Somedays, I’m a moper. As I mentioned before in my post on breaking negative habits, I can be extremely self-critical. It’s tied to some issues of low self-esteem which I haven’t straightened out yet. Back in December, I managed to break off a major episode using a paper wristband which kept track of negative statements.
For the most part, I’ve kept them off since but Friday I was moping again. Micah’s a constructive person to mope to. He recognizes the reality of depression but that also means that he knows ways to handle my moods.
So on Friday he declared a moratorium on moping. If I was going to mope, he said, every negative statement I made had to be preceded and followed by the word “mope.” Basically, I had to use html <mope>I’m so worthless</mope>.

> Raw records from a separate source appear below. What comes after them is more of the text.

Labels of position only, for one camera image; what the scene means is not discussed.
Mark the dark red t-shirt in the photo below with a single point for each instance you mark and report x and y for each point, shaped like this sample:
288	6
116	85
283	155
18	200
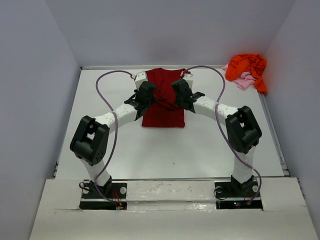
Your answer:
164	113

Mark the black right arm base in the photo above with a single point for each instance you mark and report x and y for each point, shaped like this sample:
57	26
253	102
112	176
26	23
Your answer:
228	199

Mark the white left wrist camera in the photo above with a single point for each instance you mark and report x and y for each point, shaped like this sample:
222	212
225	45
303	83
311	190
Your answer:
140	78

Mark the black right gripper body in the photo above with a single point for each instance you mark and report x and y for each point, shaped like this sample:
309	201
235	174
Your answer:
177	97

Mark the pink t-shirt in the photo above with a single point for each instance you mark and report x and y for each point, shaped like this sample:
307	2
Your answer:
244	80

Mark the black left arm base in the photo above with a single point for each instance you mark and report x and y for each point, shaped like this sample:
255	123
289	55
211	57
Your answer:
115	199

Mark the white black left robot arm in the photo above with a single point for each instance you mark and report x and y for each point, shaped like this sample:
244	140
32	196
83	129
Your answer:
90	139

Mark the orange t-shirt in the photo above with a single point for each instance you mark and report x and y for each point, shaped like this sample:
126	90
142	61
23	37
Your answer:
257	65

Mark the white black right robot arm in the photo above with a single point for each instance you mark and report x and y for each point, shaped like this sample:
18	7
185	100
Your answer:
238	127

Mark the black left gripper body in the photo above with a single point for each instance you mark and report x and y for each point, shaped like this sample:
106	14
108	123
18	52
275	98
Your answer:
152	97

The next time I got negative, I cracked up. It was so silly. You have to imagine the “mope” being in a deep voice, drawn out ridiculously long. “Mmmmoooopppeee I’m a loser mmmoooooppppeee.”
One of the main principles of cognitive behavioral therapy is positive action to break up negative patterns. Sillyness can be a big part of that, if you’ve gotten to the stage where you can recognize that your negative self-estimation isn’t true. It probably doesn’t work as well for those currently in the lower levels of hell, but it’s not too bad up here in the second circle.*
More severe stages most likely require counseling and perhaps a form of antidepressants. But as time goes on and the depression becomes dysthymia, sillyness, particularly sillyness with an understanding person, really helps.
Laughter is a great medicine, especially when it breaks us out of negative patterns.
*Dear literary people, I picked it based on its depth not its sin. However being blown to and fro and not being able to find rest sounds about right anyway.